The inability of a frontman to be, well, a frontman would cripple most bands, but in Genesis’ case it allowed the venerable British band to add some fresh to an abundance of familiar for its “The Last Domino?” tour, its first in more than 14 years — note the question mark to those wondering if this is indeed the final farewell.

Neurological issues that forced Phil Collins to retire temporarily back in 2011 have consigned the once-kinetic performer to a cushy leather swivel chair at center stage, walking to it with the help of a cane though his voice and good humor were still intact. He’s also unable to play drums anymore, though his 20-year-old son Nic is a more than capable fill-in, as he proved during his father’s solo tours in 2018 and 2019.

That’s given Genesis a kind of forced opportunity to make some revisions to its live show, which has been as much a part of its legacy as its music. The scale of Monday’s concert was decidedly smaller — up to and including Tony Banks’ streamlined bank of keyboards — but still visually arresting. The main feature was an arenawide video screen that displayed an array of images as well as extreme close-ups — though the automated camera that tracked along the front of the stage was a distraction that sometimes obscured the elder Collins.

A pair of unobtrusive backup singers, meanwhile, gave the nearly two-and-a-half hour show a heretofore missing strength in the harmony department.

Genesis performs on Nov. 29, 2021, at Detroit’s Little Caesars Arena. (Photo by Mike Ferdinande)

The group’s new world order also provided for one of the night’s nicest moments, a mid-show segment where both Collins, Banks, guitarist-bassist Mike Rutherford and longtime touring member Daryl Stuermer all sat down, center stage, for stripped-down renditions of “That’s All,” a smoothed-out and truncated “The Lamb Lies Down on Broadway” and “Follow You Follow Me.”

And while Genesis definitely missed Collins’ physical presence as well as the double drum segments that were highlights since 1975, Monday’s visit was still a welcome return. In a band context, after all, Banks, Rutherford and Stuermer are as crucial as their more famous compatriot, and that ensemble dynamic was the allure for about 10,000 fans at Little Caesars (dotted by large gaps of empty seats) to fork out for the extremely high-priced tickets.

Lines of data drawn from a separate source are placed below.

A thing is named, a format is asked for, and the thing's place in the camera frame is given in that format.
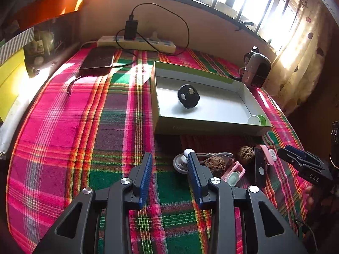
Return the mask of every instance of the walnut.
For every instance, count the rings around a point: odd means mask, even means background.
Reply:
[[[222,157],[212,156],[208,160],[205,161],[205,166],[207,166],[214,177],[221,178],[225,173],[225,161]]]
[[[251,147],[243,146],[238,152],[238,159],[242,166],[249,164],[254,158],[254,152]]]

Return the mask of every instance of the pink plastic object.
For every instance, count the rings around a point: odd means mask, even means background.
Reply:
[[[242,178],[242,176],[245,174],[245,169],[239,162],[234,162],[227,170],[226,172],[222,175],[221,179],[225,182],[227,182],[229,176],[233,172],[238,172],[239,173],[239,179]]]
[[[265,155],[266,163],[271,165],[271,166],[273,166],[274,165],[274,161],[273,161],[273,158],[272,158],[272,156],[271,156],[267,146],[264,145],[264,144],[259,144],[259,145],[256,146],[256,148],[262,149],[262,151],[264,152],[264,155]]]

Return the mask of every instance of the striped fabric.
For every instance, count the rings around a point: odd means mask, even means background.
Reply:
[[[302,148],[284,114],[263,90],[253,91],[273,130],[263,138],[239,136],[154,136],[149,76],[153,61],[184,65],[220,75],[236,75],[237,67],[208,54],[187,50],[178,57],[138,52],[138,61],[115,68],[107,76],[69,82],[90,48],[83,48],[46,84],[26,117],[9,168],[7,218],[11,234],[32,253],[63,209],[86,186],[101,189],[126,176],[144,152],[154,158],[149,197],[141,211],[130,211],[133,253],[207,253],[210,211],[194,202],[187,176],[172,159],[186,147],[197,152],[231,151],[264,142],[277,150],[286,144]],[[117,50],[117,65],[132,56]],[[242,181],[247,187],[249,181]],[[264,193],[291,226],[304,218],[302,190],[307,183],[278,159],[270,169]],[[103,253],[104,214],[99,253]],[[242,253],[239,211],[237,248]]]
[[[34,40],[34,28],[29,28],[0,46],[0,66],[24,45]]]

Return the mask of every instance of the orange container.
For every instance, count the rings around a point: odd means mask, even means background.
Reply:
[[[48,19],[79,10],[83,0],[36,0],[20,9],[9,20],[17,20],[21,30],[47,21]]]

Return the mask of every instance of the power strip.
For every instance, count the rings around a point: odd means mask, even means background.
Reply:
[[[146,38],[148,42],[150,42],[154,47],[158,50],[166,53],[175,53],[176,46],[171,41],[153,41],[149,38]],[[134,40],[125,40],[123,36],[117,37],[118,43],[124,48],[128,50],[148,50],[148,51],[156,51],[153,49],[144,39],[141,37],[136,37]],[[119,46],[115,42],[115,36],[103,36],[97,41],[98,47],[103,46],[113,46],[119,48]]]

Genesis deftly straddled the group’s prog rock and pop hits legacy, favoring the former while still touching the latter’s key bases, including “Turn It On Again,” “Land of Confusion,” “Tonight, Tonight, Tonight,” “Invisible Touch” and “I Can’t Dance.”

When you come to a Genesis show, however, it’s for the long instrumental excursions, which the group executed during the “Home By the Sea”/”Second Home By the Sea” and “Domino” suites, a medley that sandwiched pieces of “The Cinema Show,” “Riding the Scree” and “In That Quiet Earth…” between “Fading Lights” and “Afterglow,” “Duchess” and a sampling of “Firth of Fith” that led into “I Know What I Like (In Your Wardrobe),” during which Collins did a bit of his famed body-bruising tambourine dance from a seated position.

Video screens project the action onstage as Genesis performs Nov. 29, 2021, at Detroit’s Little Caesars Arena. (Photo by Mike Ferdinande)

Genesis’ seventh configuration did, however, make an odd and perhaps unintended commentary on its legacy by choosing the beautifully rendered “Throwing It All Away” as the show’s most overtly nostalgic moments. As the group played a song about a squandered relationship, images of cassette and VHS tape spines mixed with historical footage of the band, including former members Peter Gabriel and Steve Hackett and longtime second drummer Chester Thompson. Tribute or diss? Likely the former — but not clearly.

After Collins’ a cappella first verse from “Dancing With the Moonlit Knight,” the show finished, as it did in 2007, with “The Carpet Crawlers,” a quiet but powerful rumination from the seminal “The Lamb Lies Down on Broadway” album. If it was really the last time through, Genesis’ Last Domino left a winning impression, and a reminder that it’s a band that knows how to rise to a challenge.